Et si on se construisait une cabane sur l'île de Caribou Island ?

On y verrait des terres sauvages à perte de vue, aucune âme humaine à des kilomètres à la ronde, après une longue descente en canoë dans les eaux troubles de l'Alaska. On affronterait chaque jour des rafales glaciales de vent et de poudreuse, des sentiers à baliser dont les tempêtes de neige auraient effacé les traces de la veille. le temps que les travaux de la cabane se terminent… se ter-mi-nent…….

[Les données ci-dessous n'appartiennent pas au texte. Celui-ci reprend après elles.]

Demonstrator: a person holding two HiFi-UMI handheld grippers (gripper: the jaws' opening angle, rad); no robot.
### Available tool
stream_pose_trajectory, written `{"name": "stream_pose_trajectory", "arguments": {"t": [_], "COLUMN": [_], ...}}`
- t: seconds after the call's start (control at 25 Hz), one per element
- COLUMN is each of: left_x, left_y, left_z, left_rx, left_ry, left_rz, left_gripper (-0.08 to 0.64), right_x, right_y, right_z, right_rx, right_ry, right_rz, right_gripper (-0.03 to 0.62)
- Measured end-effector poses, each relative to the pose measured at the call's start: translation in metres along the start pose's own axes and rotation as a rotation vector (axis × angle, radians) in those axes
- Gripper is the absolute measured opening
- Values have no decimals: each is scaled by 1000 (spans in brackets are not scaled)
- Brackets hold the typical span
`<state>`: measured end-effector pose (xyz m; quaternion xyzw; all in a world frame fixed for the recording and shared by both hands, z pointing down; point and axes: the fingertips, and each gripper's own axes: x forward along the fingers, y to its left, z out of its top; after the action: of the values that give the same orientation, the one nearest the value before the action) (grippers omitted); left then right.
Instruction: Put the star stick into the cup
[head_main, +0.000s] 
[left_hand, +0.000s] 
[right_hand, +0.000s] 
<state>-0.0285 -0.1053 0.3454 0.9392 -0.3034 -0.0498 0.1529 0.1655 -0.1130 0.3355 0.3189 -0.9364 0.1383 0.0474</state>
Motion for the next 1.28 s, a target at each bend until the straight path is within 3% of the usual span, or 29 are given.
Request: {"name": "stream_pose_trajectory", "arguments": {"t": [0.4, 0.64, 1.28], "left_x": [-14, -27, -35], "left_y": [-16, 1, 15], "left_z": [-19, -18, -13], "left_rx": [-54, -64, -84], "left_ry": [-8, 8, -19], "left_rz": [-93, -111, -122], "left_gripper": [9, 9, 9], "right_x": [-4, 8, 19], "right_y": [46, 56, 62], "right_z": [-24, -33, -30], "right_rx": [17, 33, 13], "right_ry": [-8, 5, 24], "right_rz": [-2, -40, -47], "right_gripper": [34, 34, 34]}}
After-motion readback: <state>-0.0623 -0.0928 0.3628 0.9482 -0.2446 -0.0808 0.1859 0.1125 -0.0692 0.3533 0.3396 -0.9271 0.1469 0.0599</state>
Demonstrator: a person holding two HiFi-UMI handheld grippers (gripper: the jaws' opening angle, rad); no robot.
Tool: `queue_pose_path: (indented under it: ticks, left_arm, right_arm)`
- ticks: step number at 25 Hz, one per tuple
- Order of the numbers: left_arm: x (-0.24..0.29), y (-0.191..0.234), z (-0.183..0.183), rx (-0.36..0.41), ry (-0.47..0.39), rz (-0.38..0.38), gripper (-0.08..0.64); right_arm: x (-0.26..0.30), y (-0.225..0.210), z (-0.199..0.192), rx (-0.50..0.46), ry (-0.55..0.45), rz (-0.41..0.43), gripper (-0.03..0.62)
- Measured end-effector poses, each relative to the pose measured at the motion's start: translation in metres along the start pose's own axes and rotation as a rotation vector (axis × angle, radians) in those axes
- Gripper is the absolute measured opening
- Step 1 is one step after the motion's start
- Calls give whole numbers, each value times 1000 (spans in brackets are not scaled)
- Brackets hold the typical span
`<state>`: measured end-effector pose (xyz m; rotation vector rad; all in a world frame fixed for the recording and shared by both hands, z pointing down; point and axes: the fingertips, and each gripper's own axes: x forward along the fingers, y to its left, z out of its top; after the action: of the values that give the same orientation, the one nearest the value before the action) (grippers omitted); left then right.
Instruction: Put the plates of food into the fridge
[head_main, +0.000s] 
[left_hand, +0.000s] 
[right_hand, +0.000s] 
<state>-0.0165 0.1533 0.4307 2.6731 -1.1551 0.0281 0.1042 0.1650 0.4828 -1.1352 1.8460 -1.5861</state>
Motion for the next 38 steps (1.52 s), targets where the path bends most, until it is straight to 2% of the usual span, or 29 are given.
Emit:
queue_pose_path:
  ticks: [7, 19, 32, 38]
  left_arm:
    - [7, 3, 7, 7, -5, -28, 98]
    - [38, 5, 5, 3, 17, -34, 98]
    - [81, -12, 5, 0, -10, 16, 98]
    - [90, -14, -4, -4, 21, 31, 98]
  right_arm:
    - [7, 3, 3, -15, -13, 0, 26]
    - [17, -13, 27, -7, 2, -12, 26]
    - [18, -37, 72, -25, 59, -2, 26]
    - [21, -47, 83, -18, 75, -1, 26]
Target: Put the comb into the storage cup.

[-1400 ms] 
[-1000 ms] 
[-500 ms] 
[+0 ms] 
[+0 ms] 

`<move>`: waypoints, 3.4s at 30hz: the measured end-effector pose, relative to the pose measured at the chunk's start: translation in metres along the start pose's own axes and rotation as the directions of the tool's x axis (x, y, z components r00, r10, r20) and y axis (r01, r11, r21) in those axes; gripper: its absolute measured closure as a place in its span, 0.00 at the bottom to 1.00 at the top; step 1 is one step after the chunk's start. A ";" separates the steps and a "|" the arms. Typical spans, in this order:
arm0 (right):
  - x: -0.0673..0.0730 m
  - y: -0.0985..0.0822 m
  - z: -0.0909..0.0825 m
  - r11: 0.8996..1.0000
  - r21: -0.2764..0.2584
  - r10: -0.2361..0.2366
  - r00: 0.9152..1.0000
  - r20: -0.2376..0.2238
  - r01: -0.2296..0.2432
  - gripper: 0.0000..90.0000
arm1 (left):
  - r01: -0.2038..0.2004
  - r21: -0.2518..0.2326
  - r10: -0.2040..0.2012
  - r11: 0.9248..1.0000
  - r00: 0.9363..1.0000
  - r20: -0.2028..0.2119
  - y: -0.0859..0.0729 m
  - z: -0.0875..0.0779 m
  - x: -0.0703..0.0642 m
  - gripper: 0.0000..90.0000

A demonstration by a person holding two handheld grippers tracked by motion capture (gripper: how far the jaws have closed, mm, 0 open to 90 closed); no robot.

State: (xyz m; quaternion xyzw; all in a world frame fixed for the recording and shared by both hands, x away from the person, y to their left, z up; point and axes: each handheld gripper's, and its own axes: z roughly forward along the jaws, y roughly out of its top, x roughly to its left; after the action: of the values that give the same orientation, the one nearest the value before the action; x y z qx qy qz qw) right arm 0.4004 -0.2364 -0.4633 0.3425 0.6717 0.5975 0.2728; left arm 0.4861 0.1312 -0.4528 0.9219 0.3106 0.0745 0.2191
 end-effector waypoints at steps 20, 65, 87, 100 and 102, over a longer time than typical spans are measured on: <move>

Gary en avait rêvé de ce projet. Il s'était mis en tête de construire cette cabane à partir de rien. Elle serait son refuge, comme un reflet de l'homme, qui fait écho à une image de soi déformée à travers le prisme d'une nature désemparée. Elle serait sa tanière, son obsession, comme un grand mensonge sur lequel on s'appuie pour éviter de regarder en face ce monde qui nous échappe. Pour faire semblant que les choses vont beaucoup mieux ailleurs que chez soi…

Alors, tu viens avec moi sur Caribou Island ? Bon, ce ne sera peut-être pas si idyllique qu'on l'avait imaginé. Mais on sera ensemble et puis, qu'est-ce qu'on à perdre pour tenter de sauver notre couple déjà en péril?

« Ce qu'elle voulait, c'était qu'il s'allonge à ses côtés. Tous les deux sur la plage. Ils abandonneraient, lâcheraient la corde, laisseraient dériver le bateau au loin, oublieraient la cabane, oublieraient tout ce qui avait cloché au fil des ans, rentreraient chez eux, se réchaufferaient et recommenceraient de zéro. »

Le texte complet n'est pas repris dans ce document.